In the spring of 1971, Morrison disengaged from his work with the Doors and relocated to Paris with Courson to regain control of his personal life and put things back in order. Despite this, he continued to struggle with both substance abuse and despair. Courson discovered Morrison dead in the bathtub of their apartment on July 3, 1971. It appears that Morrison passed away from heart failure. Because the French authorities did not find proof of foul play, an autopsy was not performed on him. This, in turn, has led to unending speculation and speculation about a possible conspiracy regarding his passing. Sam Bernett, the owner of a nightclub in Paris, authored a book in 2007 in which he claimed that Morrison died from an overdose of heroin at his establishment and that his body was then taken back to his apartment, where it was allegedly submerged in a bathtub so that the true cause of his death could not be discovered. Jim Morrison was laid to rest in the illustrious Pere Lachaise Cemetery in Paris, and ever since then, the location of his tomb has become one of the most popular tourist destinations in the city. At the time of his passing, he had only 27 years under his belt.

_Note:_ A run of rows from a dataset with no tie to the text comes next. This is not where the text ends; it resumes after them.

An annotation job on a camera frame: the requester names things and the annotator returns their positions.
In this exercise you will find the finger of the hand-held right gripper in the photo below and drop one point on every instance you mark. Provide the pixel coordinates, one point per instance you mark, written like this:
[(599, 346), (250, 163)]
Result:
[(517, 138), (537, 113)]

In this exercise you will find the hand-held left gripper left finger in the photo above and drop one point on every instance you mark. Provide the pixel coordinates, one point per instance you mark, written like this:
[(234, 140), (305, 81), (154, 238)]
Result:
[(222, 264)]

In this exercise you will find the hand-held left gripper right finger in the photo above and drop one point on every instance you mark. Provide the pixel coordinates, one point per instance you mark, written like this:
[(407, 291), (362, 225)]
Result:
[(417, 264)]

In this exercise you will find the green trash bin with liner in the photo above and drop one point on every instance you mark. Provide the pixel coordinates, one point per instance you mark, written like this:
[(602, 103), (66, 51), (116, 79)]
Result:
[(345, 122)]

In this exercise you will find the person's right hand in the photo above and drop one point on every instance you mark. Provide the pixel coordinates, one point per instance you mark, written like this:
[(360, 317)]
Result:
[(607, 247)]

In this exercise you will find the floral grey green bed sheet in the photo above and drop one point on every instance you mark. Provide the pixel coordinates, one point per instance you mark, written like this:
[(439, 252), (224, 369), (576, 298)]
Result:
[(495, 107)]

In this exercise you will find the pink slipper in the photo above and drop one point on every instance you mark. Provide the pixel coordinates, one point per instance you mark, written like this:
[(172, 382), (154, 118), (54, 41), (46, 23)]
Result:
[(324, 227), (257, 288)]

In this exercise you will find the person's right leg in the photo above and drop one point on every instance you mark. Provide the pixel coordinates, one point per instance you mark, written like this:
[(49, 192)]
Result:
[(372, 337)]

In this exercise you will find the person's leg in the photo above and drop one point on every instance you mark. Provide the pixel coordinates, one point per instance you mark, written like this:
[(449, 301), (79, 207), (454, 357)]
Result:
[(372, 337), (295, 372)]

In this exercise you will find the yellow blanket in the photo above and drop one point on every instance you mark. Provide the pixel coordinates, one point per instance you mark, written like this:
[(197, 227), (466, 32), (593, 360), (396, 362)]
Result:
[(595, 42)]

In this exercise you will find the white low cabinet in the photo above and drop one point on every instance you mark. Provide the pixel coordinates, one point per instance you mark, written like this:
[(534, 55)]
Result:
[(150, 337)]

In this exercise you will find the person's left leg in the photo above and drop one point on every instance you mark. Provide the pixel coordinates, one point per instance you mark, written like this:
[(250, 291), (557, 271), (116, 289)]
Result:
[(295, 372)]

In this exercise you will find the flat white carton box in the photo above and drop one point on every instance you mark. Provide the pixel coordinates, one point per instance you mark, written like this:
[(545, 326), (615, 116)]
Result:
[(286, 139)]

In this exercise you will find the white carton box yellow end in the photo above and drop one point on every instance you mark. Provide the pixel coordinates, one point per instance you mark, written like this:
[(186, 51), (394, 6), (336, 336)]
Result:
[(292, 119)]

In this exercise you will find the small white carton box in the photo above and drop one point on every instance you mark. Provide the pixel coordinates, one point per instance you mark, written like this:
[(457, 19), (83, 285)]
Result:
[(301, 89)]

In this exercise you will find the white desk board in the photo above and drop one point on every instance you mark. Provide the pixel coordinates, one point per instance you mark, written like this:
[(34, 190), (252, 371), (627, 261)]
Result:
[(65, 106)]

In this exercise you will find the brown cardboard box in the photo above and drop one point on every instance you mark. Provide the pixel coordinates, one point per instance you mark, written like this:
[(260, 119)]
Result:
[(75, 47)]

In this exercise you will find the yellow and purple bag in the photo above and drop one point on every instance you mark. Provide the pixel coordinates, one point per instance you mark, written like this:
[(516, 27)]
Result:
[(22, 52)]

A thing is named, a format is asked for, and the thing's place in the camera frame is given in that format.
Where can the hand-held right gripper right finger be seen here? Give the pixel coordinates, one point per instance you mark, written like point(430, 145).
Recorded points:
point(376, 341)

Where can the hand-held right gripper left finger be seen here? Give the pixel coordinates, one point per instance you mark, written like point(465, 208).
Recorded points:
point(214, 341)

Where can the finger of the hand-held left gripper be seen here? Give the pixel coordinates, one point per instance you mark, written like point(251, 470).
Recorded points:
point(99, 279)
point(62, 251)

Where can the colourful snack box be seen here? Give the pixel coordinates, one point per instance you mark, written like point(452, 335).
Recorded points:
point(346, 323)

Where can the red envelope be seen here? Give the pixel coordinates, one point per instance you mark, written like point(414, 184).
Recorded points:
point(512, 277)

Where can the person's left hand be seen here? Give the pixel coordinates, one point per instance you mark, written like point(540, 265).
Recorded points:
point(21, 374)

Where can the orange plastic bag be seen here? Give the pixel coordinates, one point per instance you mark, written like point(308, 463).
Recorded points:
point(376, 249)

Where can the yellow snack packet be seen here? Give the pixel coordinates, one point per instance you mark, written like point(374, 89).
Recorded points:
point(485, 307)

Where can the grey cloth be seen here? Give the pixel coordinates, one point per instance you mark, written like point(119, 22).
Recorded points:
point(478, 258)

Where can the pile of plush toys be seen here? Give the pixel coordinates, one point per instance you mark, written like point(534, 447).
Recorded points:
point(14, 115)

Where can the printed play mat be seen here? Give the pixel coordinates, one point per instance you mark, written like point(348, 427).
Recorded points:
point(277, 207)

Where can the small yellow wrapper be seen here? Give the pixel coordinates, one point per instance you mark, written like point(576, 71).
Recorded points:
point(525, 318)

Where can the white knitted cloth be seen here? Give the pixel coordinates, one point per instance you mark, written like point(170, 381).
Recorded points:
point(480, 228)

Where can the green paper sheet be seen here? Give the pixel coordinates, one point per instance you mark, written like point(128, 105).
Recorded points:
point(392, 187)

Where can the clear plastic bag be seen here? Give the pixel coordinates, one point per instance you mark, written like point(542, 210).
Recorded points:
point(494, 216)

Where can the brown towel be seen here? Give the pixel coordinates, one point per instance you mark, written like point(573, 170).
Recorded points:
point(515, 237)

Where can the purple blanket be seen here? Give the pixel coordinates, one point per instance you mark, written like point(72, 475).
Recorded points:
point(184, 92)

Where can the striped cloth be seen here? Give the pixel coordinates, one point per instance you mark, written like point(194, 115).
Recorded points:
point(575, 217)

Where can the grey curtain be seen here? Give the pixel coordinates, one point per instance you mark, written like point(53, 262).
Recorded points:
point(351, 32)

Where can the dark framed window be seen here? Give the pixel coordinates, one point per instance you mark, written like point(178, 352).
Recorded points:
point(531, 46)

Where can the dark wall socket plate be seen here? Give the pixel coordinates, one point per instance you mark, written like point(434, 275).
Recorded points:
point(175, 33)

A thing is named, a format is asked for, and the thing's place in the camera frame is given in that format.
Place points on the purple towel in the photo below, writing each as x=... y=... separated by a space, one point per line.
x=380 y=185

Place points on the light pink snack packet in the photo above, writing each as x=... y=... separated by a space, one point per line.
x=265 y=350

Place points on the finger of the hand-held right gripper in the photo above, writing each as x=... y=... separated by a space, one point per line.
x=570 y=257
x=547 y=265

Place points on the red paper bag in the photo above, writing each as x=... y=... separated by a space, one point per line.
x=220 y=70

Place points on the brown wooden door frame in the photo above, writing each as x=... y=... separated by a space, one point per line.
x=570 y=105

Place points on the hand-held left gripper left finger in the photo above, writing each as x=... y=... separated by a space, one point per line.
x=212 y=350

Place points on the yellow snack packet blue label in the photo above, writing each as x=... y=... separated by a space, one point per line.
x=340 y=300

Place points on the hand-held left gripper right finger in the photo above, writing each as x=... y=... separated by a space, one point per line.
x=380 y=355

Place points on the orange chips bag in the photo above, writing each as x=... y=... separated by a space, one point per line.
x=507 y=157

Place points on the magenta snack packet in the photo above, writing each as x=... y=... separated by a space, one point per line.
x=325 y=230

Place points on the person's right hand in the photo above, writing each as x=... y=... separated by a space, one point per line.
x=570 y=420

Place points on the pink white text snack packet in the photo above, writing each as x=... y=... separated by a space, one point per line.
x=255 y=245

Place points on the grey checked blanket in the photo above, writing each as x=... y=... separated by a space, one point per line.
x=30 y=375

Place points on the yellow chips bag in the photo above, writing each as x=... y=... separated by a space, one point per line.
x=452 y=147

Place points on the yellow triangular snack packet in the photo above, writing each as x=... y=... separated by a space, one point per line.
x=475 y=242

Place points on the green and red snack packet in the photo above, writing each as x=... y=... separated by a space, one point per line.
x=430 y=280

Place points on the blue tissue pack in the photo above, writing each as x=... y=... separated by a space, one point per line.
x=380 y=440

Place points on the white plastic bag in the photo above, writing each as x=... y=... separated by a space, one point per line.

Morrison is considered one of the most renowned and mysterious rock stars. Actor Val Kilmer portrayed him in the biopic The Doors, released in 1991. His lyrical odes to rebellion, which were set to the music of the Doors, inspired a generation of disenfranchised youngsters who found an articulation of their range of feelings in his lyrics. The Doors’ music served as the musical backdrop for his songs.